If a line contains "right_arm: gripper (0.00", it is the last one to write out; begin with the first line of the records and copy each exactly.

[STUDY MATERIAL — start]

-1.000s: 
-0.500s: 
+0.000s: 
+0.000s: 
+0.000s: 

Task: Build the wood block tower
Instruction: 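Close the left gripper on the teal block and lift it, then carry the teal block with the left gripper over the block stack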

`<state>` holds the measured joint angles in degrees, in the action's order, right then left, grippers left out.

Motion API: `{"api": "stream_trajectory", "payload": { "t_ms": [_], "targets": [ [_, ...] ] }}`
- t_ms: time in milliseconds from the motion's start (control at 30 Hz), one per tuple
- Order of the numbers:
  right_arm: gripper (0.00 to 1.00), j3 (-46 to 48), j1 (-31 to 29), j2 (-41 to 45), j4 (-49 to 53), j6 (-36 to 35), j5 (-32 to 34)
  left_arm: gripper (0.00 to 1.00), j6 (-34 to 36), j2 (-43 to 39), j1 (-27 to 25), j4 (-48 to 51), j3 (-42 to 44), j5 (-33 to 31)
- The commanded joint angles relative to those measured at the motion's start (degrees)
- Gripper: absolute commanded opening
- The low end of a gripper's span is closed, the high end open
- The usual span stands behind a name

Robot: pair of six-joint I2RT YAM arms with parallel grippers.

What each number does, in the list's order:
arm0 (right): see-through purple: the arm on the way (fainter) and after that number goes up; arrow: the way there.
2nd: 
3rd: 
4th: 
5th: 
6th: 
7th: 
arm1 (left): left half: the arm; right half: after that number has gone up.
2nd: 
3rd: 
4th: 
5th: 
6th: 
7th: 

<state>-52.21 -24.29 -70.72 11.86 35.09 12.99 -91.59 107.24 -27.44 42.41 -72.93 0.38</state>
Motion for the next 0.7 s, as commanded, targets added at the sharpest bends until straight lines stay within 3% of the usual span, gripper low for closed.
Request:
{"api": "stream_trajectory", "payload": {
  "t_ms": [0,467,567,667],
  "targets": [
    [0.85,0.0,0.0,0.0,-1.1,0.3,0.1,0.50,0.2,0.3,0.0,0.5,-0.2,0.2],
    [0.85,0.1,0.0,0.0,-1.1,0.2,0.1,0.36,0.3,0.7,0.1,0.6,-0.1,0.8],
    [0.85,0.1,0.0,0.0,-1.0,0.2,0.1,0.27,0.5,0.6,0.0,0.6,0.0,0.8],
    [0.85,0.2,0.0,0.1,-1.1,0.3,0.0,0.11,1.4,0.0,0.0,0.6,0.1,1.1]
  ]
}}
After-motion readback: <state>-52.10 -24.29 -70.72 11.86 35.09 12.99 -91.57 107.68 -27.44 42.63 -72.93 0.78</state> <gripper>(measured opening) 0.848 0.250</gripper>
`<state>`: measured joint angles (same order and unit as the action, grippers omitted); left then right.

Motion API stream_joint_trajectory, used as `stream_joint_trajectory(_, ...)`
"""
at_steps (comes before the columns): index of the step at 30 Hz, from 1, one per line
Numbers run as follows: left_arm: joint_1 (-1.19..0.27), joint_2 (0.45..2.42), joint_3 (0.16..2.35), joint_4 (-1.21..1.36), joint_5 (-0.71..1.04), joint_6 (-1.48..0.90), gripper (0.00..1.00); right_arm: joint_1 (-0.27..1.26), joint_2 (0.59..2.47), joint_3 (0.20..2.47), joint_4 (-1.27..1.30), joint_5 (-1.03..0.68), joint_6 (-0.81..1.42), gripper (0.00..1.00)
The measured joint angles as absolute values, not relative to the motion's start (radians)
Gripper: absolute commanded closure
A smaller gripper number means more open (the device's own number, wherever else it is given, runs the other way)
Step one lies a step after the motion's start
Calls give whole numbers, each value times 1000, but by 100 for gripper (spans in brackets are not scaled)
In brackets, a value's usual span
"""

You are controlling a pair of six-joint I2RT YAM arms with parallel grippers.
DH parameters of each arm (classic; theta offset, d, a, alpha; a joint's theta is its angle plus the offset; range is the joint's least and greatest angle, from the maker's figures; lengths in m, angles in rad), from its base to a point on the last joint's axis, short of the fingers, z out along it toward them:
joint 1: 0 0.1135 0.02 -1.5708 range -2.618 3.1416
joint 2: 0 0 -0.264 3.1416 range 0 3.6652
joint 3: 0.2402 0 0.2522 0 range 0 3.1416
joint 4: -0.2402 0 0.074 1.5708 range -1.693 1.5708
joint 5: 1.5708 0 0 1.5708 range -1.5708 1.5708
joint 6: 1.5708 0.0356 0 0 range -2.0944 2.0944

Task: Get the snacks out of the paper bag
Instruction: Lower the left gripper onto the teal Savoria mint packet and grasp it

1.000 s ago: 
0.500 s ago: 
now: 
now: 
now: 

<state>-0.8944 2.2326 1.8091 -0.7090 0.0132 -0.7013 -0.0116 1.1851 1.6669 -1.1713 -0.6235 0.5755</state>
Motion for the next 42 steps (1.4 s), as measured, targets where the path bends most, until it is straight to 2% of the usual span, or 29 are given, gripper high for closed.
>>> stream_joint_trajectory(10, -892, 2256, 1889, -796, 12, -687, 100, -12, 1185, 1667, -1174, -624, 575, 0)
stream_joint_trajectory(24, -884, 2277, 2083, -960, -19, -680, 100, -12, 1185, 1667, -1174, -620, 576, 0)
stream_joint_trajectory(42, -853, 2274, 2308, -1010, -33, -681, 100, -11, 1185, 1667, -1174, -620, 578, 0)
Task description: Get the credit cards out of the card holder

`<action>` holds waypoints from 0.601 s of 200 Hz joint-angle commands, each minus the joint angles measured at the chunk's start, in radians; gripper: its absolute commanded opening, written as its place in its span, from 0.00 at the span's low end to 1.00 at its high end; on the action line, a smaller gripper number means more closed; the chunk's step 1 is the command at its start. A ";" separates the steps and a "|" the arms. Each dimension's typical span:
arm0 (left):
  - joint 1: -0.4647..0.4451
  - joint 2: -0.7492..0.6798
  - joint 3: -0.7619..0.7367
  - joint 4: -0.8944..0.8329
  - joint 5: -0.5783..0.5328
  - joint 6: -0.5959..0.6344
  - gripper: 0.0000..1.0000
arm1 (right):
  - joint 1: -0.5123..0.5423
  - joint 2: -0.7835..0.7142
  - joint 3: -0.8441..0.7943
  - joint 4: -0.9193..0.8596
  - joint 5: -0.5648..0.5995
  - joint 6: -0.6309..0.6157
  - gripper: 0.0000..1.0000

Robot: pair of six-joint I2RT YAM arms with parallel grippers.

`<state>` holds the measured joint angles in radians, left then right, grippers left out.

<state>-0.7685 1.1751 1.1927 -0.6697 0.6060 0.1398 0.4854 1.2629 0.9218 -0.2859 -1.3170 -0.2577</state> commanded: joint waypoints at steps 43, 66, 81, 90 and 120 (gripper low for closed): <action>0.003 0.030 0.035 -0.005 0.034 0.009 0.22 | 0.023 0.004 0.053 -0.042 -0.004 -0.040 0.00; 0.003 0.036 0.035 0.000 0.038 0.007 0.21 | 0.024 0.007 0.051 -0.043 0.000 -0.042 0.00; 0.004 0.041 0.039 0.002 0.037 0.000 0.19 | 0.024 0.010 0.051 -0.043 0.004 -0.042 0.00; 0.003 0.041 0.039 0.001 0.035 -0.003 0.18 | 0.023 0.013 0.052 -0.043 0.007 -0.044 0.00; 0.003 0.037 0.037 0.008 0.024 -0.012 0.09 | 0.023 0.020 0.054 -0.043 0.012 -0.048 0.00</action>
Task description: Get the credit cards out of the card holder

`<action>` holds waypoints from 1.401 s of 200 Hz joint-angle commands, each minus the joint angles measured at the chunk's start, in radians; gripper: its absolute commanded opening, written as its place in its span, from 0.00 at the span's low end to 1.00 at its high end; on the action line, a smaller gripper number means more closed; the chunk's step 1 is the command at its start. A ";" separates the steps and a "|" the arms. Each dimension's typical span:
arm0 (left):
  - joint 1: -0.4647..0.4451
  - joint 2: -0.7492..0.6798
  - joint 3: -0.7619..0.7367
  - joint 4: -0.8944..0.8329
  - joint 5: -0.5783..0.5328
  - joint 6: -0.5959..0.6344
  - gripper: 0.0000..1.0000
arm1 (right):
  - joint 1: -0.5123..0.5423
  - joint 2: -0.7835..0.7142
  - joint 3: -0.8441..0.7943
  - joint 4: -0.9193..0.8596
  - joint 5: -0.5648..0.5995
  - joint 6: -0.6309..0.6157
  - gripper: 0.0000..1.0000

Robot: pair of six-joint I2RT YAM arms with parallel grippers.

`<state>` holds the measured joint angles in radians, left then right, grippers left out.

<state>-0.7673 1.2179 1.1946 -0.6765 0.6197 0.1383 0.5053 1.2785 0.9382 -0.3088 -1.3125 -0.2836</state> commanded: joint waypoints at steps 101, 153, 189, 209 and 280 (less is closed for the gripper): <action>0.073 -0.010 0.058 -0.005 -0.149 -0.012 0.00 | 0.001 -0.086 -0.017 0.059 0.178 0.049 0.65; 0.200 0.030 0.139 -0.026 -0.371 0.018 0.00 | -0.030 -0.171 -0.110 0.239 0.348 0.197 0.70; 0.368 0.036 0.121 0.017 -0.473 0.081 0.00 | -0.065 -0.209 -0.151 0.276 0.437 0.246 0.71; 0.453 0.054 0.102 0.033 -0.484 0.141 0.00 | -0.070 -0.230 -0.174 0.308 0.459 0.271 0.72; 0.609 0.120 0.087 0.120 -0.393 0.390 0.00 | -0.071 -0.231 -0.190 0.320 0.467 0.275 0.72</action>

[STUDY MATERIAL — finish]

### TASK ANSWER:
-1.000s: 
-0.500s: 
+0.000s: 
+0.000s: 
+0.000s: 

Task: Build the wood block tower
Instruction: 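Close the left gripper on the teal block and lift it, then carry the teal block with the left gripper over the block stack
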
`<state>` holds the measured joint angles in degrees, in the action's order, right then left, grippers left out.

Motion API: `{"api": "stream_trajectory", "payload": { "t_ms": [_], "targets": [ [_, ...] ] }}`
- t_ms: time in milliseconds from the motion's start (control at 30 Hz), one per tuple
- Order of the numbers:
  right_arm: gripper (0.00 to 1.00), j3 (-46 to 48), j1 (-31 to 29), j2 (-41 to 45), j4 (-49 to 53), j6 (-36 to 35), j5 (-32 to 34)

Nothing else is required to complete this exercise.